START Dataset excerpt

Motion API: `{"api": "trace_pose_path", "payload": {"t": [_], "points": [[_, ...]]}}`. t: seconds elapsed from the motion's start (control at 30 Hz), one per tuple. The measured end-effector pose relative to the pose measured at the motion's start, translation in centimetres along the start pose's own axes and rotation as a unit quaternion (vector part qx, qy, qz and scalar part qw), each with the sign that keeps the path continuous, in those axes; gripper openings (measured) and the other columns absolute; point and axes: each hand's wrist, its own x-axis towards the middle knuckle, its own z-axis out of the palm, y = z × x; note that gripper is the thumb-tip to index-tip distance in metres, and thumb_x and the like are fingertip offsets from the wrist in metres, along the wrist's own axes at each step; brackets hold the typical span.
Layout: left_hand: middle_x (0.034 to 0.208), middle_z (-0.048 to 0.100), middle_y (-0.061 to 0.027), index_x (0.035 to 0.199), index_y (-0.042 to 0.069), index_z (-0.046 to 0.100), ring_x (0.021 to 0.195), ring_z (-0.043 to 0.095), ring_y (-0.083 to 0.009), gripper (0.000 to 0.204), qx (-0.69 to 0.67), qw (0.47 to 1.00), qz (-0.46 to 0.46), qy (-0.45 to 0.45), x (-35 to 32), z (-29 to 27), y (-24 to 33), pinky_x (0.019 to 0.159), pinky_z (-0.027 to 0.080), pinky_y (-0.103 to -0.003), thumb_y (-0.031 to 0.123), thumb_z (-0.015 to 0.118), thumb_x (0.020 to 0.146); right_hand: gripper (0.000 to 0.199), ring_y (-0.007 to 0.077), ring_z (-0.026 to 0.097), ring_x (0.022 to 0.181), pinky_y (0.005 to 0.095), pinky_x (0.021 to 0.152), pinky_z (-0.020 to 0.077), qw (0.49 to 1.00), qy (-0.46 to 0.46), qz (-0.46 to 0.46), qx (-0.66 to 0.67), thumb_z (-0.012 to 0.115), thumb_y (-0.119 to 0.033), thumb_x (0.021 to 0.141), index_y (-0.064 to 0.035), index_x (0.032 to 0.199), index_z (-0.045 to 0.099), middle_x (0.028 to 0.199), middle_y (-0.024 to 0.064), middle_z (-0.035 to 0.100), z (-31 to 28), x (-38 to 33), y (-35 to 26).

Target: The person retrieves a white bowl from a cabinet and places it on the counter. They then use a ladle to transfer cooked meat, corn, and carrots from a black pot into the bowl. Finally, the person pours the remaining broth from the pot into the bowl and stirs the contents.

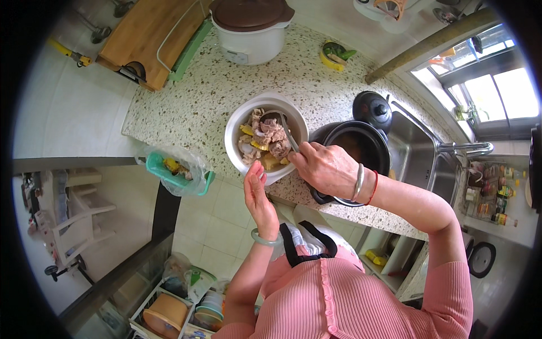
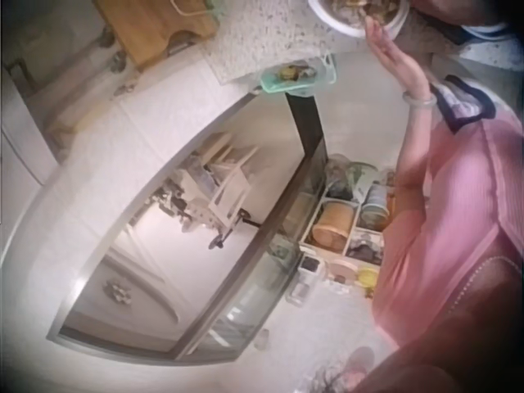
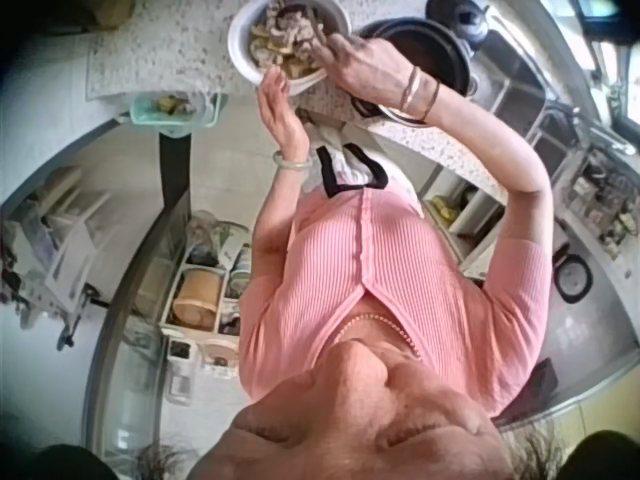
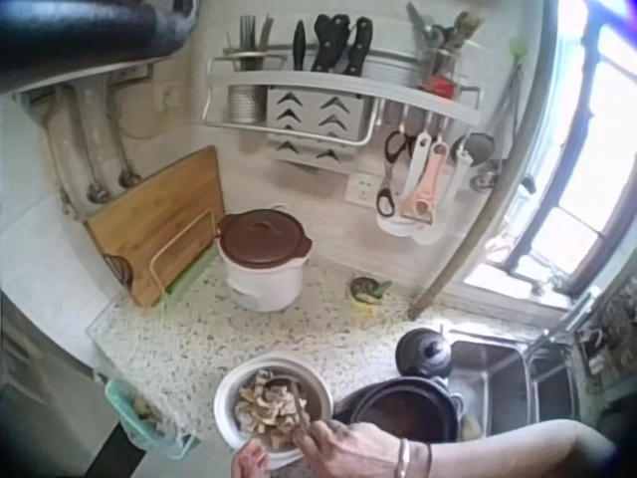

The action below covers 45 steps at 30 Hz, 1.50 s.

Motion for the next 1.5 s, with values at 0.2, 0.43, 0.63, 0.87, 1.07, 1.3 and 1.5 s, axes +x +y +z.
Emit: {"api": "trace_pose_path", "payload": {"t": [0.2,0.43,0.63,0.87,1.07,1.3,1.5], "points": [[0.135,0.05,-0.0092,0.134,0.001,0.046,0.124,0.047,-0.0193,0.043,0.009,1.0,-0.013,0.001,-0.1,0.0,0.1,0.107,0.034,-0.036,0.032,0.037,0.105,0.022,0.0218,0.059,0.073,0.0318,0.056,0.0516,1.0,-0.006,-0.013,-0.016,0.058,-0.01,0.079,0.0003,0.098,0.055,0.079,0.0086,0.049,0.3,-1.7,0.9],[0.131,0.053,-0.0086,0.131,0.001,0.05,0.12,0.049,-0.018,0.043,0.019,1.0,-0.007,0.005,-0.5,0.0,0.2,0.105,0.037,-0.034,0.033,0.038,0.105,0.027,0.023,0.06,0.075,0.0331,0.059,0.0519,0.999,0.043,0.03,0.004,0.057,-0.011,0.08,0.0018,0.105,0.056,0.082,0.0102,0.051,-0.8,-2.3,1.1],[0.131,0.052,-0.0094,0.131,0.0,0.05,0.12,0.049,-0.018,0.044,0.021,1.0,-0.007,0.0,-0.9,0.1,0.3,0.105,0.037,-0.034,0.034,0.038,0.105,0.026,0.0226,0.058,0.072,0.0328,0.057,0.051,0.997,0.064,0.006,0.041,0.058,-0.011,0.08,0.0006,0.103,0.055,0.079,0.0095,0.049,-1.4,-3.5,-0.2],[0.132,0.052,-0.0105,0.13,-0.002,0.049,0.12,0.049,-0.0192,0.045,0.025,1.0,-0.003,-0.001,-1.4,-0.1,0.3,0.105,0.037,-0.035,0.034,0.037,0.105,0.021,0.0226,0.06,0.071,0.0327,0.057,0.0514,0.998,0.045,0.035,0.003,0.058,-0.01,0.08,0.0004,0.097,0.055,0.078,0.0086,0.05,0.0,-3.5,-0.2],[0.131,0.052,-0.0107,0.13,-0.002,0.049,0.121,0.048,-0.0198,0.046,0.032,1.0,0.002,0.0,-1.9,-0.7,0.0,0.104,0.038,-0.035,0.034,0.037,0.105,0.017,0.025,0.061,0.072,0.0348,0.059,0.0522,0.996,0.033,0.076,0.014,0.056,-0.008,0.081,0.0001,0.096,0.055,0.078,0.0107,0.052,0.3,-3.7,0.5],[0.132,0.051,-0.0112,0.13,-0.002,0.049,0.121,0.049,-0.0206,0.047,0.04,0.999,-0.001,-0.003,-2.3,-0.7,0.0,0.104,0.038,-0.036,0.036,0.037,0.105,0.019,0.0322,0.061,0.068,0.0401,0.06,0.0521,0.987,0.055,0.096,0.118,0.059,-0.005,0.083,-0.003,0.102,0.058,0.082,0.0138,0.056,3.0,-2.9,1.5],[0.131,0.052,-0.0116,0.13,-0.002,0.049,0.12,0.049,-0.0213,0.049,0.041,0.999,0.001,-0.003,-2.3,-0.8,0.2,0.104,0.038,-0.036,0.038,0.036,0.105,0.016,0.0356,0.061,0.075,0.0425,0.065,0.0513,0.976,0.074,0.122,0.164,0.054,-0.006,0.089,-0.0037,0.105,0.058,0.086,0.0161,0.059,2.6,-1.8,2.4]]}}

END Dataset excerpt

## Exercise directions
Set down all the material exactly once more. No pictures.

## Task solution
Motion API: `{"api": "trace_pose_path", "payload": {"t": [_], "points": [[_, ...]]}}`. t: seconds elapsed from the motion's start (control at 30 Hz), one per tuple. The measured end-effector pose relative to the pose measured at the motion's start, translation in centimetres along the start pose's own axes and rotation as a unit quaternion (vector part qx, qy, qz and scalar part qw), each with the sign that keeps the path continuous, in those axes; gripper openings (measured) and the other columns absolute; point and axes: each hand's wrist, its own x-axis towards the middle knuckle, its own z-axis out of the palm, y = z × x; note that gripper is the thumb-tip to index-tip distance in metres, and thumb_x and the like are fingertip offsets from the wrist in metres, along the wrist's own axes at each step; brackets hold the typical span.
Layout: left_hand: middle_x (0.034 to 0.208), middle_z (-0.048 to 0.100), middle_y (-0.061 to 0.027), index_x (0.035 to 0.199), index_y (-0.042 to 0.069), index_z (-0.046 to 0.100), ring_x (0.021 to 0.195), ring_z (-0.043 to 0.095), ring_y (-0.083 to 0.009), gripper (0.000 to 0.204), qx (-0.69 to 0.67), qw (0.47 to 1.00), qz (-0.46 to 0.46), qy (-0.45 to 0.45), x (-35 to 32), z (-29 to 27), y (-24 to 33), pinky_x (0.019 to 0.159), pinky_z (-0.027 to 0.080), pinky_y (-0.103 to -0.003), thumb_y (-0.031 to 0.123), thumb_z (-0.015 to 0.118), thumb_x (0.020 to 0.146); right_hand: gripper (0.000 to 0.199), ring_y (-0.007 to 0.077), ring_z (-0.026 to 0.097), ring_x (0.022 to 0.181), pinky_y (0.005 to 0.095), pinky_x (0.021 to 0.152), pinky_z (-0.020 to 0.077), qw (0.49 to 1.00), qy (-0.46 to 0.46), qz (-0.46 to 0.46), qx (-0.66 to 0.67), thumb_z (-0.012 to 0.115), thumb_y (-0.119 to 0.033), thumb_x (0.021 to 0.141), index_y (-0.064 to 0.035), index_x (0.032 to 0.199), index_z (-0.045 to 0.099), middle_x (0.028 to 0.199), middle_y (-0.024 to 0.064), middle_z (-0.035 to 0.100), z (-31 to 28), x (-38 to 33), y (-35 to 26).

Target: The person retrieves a white bowl from a cabinet and places it on the counter. They then use a ladle to transfer cooked meat, corn, and carrots from a black pot into the bowl. Finally, the person pours the remaining broth from the pot into the bowl and stirs the contents.


The action below covers 45 steps at 30 Hz, 1.50 s.

Motion for the next 1.5 s, with values at 0.2, 0.43, 0.63, 0.87, 1.07, 1.3 and 1.5 s, axes +x +y +z.
Emit: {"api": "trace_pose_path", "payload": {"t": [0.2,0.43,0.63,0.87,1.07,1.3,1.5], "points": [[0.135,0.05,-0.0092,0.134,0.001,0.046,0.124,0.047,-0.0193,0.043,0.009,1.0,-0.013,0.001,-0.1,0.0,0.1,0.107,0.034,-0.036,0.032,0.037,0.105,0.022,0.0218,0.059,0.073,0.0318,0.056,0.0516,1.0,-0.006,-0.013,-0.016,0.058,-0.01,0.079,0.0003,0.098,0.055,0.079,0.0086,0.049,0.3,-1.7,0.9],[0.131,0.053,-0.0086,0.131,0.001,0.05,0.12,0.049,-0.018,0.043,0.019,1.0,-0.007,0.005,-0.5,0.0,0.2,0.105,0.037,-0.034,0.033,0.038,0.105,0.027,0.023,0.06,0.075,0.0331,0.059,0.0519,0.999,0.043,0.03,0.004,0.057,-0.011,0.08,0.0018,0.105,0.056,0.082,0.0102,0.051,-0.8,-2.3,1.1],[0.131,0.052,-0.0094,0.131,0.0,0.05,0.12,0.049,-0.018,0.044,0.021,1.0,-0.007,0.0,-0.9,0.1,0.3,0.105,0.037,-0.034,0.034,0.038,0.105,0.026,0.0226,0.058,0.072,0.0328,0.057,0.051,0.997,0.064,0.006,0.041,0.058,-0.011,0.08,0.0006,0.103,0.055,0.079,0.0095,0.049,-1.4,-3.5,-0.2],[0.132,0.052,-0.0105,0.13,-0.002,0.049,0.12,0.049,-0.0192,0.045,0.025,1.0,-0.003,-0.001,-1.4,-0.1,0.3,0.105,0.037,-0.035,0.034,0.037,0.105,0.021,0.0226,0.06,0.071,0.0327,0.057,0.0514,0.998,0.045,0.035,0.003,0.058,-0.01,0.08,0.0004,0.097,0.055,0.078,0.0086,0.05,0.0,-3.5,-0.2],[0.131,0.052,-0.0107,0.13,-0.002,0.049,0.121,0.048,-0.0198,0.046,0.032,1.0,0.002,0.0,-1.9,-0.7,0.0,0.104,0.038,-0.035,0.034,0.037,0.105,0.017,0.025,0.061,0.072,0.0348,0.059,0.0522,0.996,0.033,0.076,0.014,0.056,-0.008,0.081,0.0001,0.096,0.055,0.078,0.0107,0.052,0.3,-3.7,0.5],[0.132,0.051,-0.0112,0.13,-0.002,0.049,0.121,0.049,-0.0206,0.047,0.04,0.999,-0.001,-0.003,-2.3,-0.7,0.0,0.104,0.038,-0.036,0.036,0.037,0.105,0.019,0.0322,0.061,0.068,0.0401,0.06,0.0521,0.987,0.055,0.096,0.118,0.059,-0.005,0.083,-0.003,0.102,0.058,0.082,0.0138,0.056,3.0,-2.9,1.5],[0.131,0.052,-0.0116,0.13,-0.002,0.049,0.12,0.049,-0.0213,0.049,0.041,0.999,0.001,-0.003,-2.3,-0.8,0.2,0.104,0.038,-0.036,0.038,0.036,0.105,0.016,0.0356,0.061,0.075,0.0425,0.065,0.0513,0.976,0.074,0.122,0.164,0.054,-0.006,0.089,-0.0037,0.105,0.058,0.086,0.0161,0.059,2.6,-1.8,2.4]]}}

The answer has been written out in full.